Monday, June 25, 2007

Acceptance

I can never feel good about my performance or myself. ... That is the why I seek acceptance and value about me in others. Some people can do both. But for me I do not. I do know that any belief that promotes a positive attitude for life is good for me and ... another one was just a word of approval from a parent or an friend. Does that make sense? I have been seeking another’s approval of my actions throughout my life, first it was my father, and later on it was my friends – most notably Tracy and Charity. Why DO I SEEK another approval in order to feel good about me? .... I have no easy answer for that, external influences has always made me feel better about myself. There was no trace of people expressing mild approval in the past and this has often in times past forced me to double my effort to win that approval I craved so much and in so doing I end up alienating those that I do not wish to do so. Case in point, Tracy, Charity, my father, and to a lesser extent my brother Shawn. Although my relationship with my brother has improved but it is still by far not what I normal brother-to-brother relationship should be. I seen many friends make significant improvements within their lives, changes that often were drastic. My buddy Anthony is a good example, after the little issue he had in the school he was student teaching at he hit rock bottom but instead of staying there he seized a opportunity for a better job – a dream job in Vegas and moved on. Now he is married and relocated to yet another city - in life he has progressed. As for me when the opportunity presented itself I retreated, afraid to take the chance.

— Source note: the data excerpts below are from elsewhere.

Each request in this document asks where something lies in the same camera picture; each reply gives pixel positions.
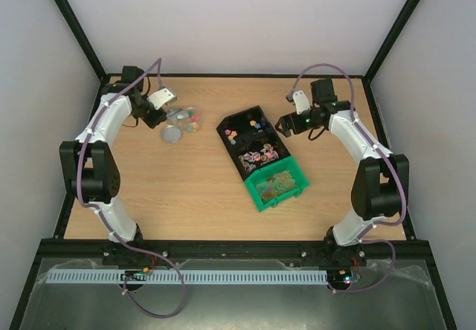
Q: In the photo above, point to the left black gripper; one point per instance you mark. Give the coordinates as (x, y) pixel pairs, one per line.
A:
(153, 122)

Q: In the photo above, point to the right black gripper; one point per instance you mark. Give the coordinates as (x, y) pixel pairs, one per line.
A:
(287, 124)

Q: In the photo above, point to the metal scoop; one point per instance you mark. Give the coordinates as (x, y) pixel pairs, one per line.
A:
(177, 114)

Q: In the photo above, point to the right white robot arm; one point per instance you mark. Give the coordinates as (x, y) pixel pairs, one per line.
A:
(379, 195)

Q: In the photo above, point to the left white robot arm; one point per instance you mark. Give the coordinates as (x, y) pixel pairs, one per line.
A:
(89, 170)

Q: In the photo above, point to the round metal lid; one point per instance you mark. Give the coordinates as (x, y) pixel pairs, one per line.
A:
(171, 134)

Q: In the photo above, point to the clear plastic jar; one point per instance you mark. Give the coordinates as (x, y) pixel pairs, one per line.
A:
(190, 119)

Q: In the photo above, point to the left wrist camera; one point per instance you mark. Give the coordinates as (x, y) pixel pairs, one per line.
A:
(162, 97)

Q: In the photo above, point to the light blue slotted duct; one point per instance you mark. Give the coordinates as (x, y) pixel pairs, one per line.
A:
(188, 277)

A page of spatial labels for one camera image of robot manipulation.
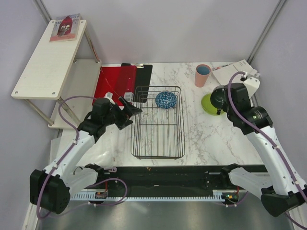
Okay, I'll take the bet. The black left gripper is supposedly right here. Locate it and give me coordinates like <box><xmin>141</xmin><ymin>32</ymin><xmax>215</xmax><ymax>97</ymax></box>
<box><xmin>103</xmin><ymin>96</ymin><xmax>142</xmax><ymax>130</ymax></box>

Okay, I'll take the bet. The black wire dish rack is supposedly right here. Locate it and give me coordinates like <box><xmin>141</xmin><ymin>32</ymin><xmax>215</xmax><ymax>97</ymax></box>
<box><xmin>131</xmin><ymin>85</ymin><xmax>185</xmax><ymax>160</ymax></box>

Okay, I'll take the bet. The blue patterned ceramic bowl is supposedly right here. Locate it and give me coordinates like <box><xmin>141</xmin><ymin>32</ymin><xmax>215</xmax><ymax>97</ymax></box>
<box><xmin>155</xmin><ymin>91</ymin><xmax>177</xmax><ymax>109</ymax></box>

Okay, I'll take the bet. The dark green ceramic mug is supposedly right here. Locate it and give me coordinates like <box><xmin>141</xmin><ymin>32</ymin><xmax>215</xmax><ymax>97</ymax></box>
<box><xmin>210</xmin><ymin>86</ymin><xmax>225</xmax><ymax>115</ymax></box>

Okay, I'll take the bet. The lime green plastic plate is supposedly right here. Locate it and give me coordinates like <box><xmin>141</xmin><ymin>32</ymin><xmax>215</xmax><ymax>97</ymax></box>
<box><xmin>201</xmin><ymin>93</ymin><xmax>224</xmax><ymax>115</ymax></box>

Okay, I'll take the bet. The pink plastic cup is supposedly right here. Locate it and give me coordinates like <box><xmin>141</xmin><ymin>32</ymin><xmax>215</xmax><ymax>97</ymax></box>
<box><xmin>195</xmin><ymin>64</ymin><xmax>210</xmax><ymax>88</ymax></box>

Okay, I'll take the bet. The light blue plastic cup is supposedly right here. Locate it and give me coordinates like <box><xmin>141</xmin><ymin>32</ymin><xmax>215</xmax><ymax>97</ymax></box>
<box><xmin>196</xmin><ymin>65</ymin><xmax>211</xmax><ymax>75</ymax></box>

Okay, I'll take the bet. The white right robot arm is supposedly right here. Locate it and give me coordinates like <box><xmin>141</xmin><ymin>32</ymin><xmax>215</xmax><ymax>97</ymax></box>
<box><xmin>219</xmin><ymin>83</ymin><xmax>307</xmax><ymax>217</ymax></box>

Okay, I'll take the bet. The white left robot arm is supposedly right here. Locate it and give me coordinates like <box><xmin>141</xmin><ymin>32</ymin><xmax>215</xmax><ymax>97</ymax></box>
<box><xmin>30</xmin><ymin>96</ymin><xmax>142</xmax><ymax>219</ymax></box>

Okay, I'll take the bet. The red transparent plastic folder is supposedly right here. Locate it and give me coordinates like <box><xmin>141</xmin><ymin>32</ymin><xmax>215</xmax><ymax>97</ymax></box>
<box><xmin>94</xmin><ymin>66</ymin><xmax>137</xmax><ymax>106</ymax></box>

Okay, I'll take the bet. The black clipboard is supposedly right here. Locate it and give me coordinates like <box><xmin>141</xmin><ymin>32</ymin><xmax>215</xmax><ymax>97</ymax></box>
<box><xmin>121</xmin><ymin>63</ymin><xmax>153</xmax><ymax>103</ymax></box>

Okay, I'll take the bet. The white spiral notebook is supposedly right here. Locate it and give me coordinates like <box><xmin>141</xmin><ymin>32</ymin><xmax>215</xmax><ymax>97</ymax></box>
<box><xmin>212</xmin><ymin>59</ymin><xmax>260</xmax><ymax>85</ymax></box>

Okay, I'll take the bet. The white two-tier shelf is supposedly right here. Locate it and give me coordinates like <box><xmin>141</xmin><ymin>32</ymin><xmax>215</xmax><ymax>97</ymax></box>
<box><xmin>11</xmin><ymin>20</ymin><xmax>101</xmax><ymax>129</ymax></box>

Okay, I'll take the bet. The red illustrated book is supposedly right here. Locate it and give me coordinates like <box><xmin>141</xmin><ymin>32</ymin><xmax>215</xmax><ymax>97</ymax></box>
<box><xmin>49</xmin><ymin>13</ymin><xmax>81</xmax><ymax>42</ymax></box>

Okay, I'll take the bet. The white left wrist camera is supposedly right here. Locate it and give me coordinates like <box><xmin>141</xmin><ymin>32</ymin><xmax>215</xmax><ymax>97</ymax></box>
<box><xmin>104</xmin><ymin>92</ymin><xmax>115</xmax><ymax>104</ymax></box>

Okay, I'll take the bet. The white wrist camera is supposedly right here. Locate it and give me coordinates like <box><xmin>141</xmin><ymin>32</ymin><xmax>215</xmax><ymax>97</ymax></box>
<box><xmin>104</xmin><ymin>92</ymin><xmax>115</xmax><ymax>104</ymax></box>
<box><xmin>240</xmin><ymin>72</ymin><xmax>260</xmax><ymax>99</ymax></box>

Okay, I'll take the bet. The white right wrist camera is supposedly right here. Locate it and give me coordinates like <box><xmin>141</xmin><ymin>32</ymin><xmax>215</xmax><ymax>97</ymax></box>
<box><xmin>240</xmin><ymin>72</ymin><xmax>260</xmax><ymax>99</ymax></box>

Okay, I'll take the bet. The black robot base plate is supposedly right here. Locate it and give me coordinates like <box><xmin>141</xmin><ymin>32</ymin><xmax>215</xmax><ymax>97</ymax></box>
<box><xmin>77</xmin><ymin>165</ymin><xmax>250</xmax><ymax>197</ymax></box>

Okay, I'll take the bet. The light blue cable duct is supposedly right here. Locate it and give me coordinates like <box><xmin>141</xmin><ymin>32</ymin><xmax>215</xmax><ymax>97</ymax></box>
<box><xmin>70</xmin><ymin>189</ymin><xmax>225</xmax><ymax>202</ymax></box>

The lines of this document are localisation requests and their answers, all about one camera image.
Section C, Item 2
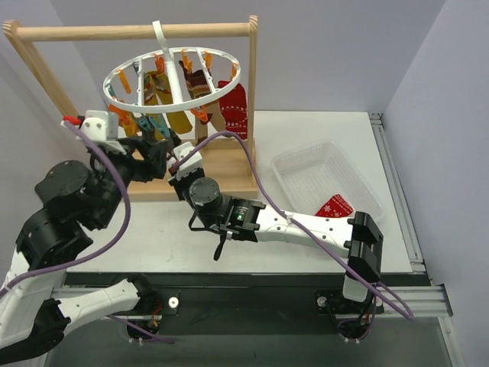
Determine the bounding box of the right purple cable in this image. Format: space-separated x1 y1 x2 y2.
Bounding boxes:
175 130 416 320

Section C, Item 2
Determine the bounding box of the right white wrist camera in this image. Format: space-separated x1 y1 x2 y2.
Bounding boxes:
167 141 202 180

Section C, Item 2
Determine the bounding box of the white round clip hanger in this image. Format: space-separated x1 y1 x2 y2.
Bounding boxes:
102 21 241 114

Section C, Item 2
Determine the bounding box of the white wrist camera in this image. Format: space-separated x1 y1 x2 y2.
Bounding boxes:
167 141 202 180
61 110 118 142

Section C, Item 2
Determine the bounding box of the red snowflake sock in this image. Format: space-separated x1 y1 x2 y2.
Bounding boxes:
315 193 355 218

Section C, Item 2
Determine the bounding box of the white plastic basket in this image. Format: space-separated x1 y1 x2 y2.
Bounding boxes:
271 140 384 222

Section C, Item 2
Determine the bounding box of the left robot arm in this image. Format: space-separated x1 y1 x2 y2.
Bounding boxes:
1 135 180 364

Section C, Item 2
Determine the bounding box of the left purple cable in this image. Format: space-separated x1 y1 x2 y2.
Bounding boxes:
0 119 133 299

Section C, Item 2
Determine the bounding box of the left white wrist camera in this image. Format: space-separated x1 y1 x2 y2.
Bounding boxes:
61 110 118 142

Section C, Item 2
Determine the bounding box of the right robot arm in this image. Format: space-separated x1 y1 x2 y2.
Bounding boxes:
169 171 384 312

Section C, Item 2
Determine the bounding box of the red white patterned sock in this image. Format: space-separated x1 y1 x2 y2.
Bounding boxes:
218 83 248 140

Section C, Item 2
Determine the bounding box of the wooden hanger rack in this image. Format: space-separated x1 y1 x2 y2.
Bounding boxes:
2 15 258 202

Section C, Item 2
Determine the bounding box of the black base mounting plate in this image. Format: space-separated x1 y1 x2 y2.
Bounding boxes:
64 271 383 337

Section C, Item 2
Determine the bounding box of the mustard yellow sock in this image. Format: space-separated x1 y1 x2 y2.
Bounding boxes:
144 70 193 135

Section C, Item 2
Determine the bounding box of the purple cable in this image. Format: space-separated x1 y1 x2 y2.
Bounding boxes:
175 130 416 320
0 119 133 299

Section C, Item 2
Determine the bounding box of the maroon striped beige sock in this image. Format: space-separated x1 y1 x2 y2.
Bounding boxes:
179 60 225 144

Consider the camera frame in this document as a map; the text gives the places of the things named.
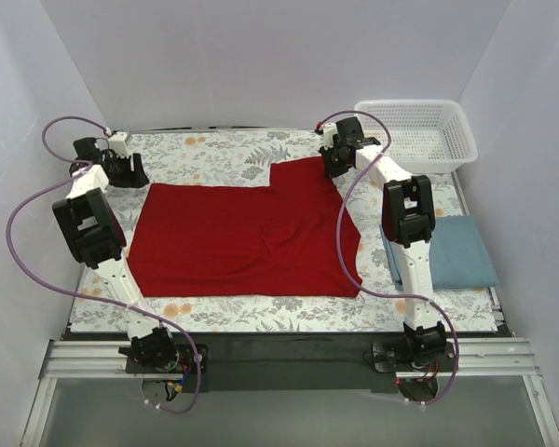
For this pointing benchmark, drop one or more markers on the red t shirt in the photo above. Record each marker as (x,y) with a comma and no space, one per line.
(285,239)

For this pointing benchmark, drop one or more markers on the aluminium mounting rail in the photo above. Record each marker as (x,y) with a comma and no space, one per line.
(101,359)

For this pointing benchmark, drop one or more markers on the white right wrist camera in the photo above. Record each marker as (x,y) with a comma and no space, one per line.
(326,131)

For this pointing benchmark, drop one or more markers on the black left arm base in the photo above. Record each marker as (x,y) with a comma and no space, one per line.
(179,360)

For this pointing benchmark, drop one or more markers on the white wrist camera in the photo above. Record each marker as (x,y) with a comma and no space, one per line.
(326,131)
(119,143)

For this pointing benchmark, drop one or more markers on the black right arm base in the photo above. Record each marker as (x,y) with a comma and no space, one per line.
(393,354)

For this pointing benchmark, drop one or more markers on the floral patterned table mat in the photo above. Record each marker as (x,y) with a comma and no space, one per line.
(243,158)

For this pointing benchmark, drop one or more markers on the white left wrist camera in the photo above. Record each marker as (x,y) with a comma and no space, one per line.
(119,143)

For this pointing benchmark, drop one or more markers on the white plastic basket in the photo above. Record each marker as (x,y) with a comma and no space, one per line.
(428,136)

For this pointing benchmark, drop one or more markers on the folded blue t shirt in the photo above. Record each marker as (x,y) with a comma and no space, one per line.
(458,258)

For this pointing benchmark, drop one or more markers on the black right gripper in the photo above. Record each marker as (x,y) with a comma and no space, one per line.
(334,164)

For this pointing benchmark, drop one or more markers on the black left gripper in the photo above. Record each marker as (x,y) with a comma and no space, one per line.
(128,172)

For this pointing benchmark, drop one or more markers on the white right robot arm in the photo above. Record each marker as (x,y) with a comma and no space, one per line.
(407,222)

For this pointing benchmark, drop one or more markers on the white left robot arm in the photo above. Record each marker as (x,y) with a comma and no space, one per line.
(95,238)

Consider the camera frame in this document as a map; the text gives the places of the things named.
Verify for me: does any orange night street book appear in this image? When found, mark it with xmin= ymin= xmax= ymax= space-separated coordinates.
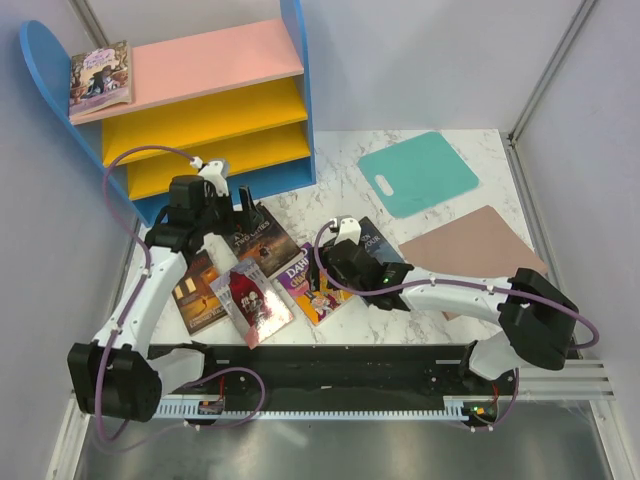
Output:
xmin=172 ymin=249 xmax=227 ymax=336

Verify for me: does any Nineteen Eighty-Four dark book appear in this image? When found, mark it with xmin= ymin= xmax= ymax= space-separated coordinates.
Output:
xmin=356 ymin=217 xmax=404 ymax=264

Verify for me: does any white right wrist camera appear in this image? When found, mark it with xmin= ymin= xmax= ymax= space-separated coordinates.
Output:
xmin=329 ymin=216 xmax=361 ymax=245

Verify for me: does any blue pink yellow bookshelf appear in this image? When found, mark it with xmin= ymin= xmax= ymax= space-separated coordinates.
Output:
xmin=19 ymin=1 xmax=316 ymax=223

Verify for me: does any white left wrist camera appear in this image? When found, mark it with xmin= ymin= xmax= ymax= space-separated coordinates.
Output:
xmin=190 ymin=156 xmax=230 ymax=197

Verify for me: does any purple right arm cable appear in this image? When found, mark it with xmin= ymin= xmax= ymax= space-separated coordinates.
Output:
xmin=312 ymin=219 xmax=599 ymax=435

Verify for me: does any aluminium frame rail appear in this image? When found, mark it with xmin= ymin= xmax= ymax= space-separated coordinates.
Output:
xmin=518 ymin=359 xmax=615 ymax=401

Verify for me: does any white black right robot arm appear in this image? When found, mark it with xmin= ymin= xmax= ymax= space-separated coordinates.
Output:
xmin=312 ymin=240 xmax=578 ymax=394

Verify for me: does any red castle cover book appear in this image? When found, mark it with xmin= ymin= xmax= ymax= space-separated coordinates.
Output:
xmin=210 ymin=258 xmax=294 ymax=349

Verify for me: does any Tale of Two Cities book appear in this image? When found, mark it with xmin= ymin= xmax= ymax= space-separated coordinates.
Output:
xmin=224 ymin=202 xmax=303 ymax=279

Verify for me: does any teal plastic file folder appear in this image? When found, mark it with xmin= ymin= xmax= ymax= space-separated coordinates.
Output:
xmin=358 ymin=132 xmax=480 ymax=218

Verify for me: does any Roald Dahl Charlie book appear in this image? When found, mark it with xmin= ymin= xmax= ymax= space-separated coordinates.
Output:
xmin=276 ymin=242 xmax=352 ymax=326

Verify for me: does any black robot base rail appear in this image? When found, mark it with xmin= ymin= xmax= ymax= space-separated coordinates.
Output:
xmin=175 ymin=345 xmax=520 ymax=411

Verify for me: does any purple illustrated paperback book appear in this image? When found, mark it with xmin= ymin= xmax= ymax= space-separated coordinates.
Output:
xmin=69 ymin=40 xmax=133 ymax=122

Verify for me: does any white slotted cable duct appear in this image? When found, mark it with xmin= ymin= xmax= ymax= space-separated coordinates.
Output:
xmin=153 ymin=395 xmax=493 ymax=422

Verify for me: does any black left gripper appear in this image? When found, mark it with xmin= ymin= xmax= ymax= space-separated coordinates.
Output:
xmin=195 ymin=186 xmax=262 ymax=236

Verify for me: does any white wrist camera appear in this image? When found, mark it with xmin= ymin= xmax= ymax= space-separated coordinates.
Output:
xmin=329 ymin=216 xmax=361 ymax=245
xmin=190 ymin=156 xmax=230 ymax=197

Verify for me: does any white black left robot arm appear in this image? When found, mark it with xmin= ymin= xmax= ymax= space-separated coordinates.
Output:
xmin=67 ymin=175 xmax=257 ymax=422

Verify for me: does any pink brown file folder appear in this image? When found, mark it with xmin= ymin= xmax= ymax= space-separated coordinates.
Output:
xmin=397 ymin=204 xmax=550 ymax=322

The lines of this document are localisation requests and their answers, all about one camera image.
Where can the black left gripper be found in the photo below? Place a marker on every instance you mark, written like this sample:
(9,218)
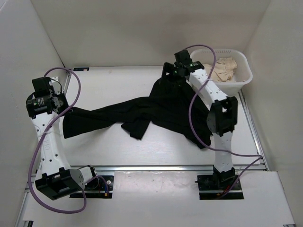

In the past year I made significant progress within my life - compared to where I was the summer of ’05 –2006 was indeed a year of change for me, just as 2007 was year of continued change. There is still so much more work for me to do. At times I can feel myself falling into those old throught pattern of thinking I am not worthy for whatever the reason. 2008 will be a defining year for me, that I know. I just have to be patient, stay the course I am on and above all accept me for me because after all that is the only thing that counts.